On a nudist beach, which is important.

Even more importantly, I did not run naked, but 99% of the time I was in a swimsuit, and I did not wear civilian human clothes.

The community of vacationers is small and quite tightly communicating, so new acquaintances cannot be avoided. Unfortunately, the unpleasant too.

So, rested in the neighborhood with us an extremely foolish man, let’s call him M.

Gondon was the one, in his head, some infernal blend of religion with Patshanic principles, putting his opinion into any conversation, without asking how appropriate it is at all.

In addition, it was a little bit rotting.

M looked like it. Excess weight in hell quantity, eternally dirty, well, and just frankly steep guy.
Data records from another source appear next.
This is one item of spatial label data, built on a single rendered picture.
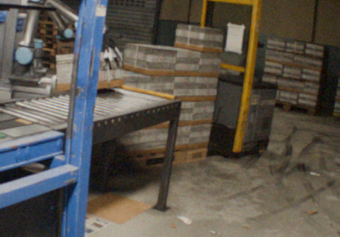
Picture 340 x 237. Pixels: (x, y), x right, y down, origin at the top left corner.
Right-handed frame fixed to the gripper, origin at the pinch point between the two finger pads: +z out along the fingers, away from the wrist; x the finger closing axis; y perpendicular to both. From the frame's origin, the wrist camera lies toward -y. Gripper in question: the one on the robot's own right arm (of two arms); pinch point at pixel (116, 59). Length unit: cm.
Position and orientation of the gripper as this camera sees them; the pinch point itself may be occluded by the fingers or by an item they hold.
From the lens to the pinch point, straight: 302.8
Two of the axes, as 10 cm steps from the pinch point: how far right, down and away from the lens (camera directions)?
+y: -8.0, 3.8, 4.6
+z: 3.7, 9.2, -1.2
In general, the rare case when the exterior and the inner world are in perfect harmony.

This is a general prehistory. History is so.

I was working at the time in the IT department of a large bank, and on that sunny day I stood in a smoking room with my colleagues, who, unfortunately, were very many. The boss, the friends, the boyfriends from the neighboring department, the man I liked at the time – a complete combo.

And suddenly I see, Baa, a couple of meters from me passes M, hasn’t changed at all!

He was in some fucking T-shirt, the smell at such a distance was felt very clearly, in general, M made the full impression of a bomzh - alcoholavt.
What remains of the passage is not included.